___ AVAILABLE DATA

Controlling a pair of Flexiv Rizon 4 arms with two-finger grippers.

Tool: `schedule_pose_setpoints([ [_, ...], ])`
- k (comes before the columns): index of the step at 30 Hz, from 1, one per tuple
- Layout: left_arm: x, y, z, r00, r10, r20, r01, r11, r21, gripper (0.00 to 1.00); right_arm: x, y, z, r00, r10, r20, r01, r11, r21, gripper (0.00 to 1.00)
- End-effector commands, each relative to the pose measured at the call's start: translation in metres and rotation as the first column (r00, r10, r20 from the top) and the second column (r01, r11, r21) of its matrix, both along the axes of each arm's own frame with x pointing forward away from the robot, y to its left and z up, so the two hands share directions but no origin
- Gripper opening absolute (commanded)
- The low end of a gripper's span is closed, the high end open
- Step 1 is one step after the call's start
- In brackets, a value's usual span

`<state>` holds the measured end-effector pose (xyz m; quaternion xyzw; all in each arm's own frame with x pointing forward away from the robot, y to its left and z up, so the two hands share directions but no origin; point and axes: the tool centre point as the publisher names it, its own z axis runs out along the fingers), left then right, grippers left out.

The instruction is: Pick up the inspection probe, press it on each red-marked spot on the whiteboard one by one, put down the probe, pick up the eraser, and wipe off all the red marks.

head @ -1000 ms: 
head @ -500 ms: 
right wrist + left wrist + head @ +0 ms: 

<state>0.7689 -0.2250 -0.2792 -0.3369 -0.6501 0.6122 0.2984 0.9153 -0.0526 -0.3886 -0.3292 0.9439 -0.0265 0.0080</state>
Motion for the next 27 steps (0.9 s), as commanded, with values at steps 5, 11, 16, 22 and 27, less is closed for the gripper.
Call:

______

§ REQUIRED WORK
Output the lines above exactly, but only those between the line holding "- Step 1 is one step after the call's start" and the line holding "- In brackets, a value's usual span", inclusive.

§ SOLUTION TO THIS EXERCISE
- Step 1 is one step after the call's start
- In brackets, a value's usual span

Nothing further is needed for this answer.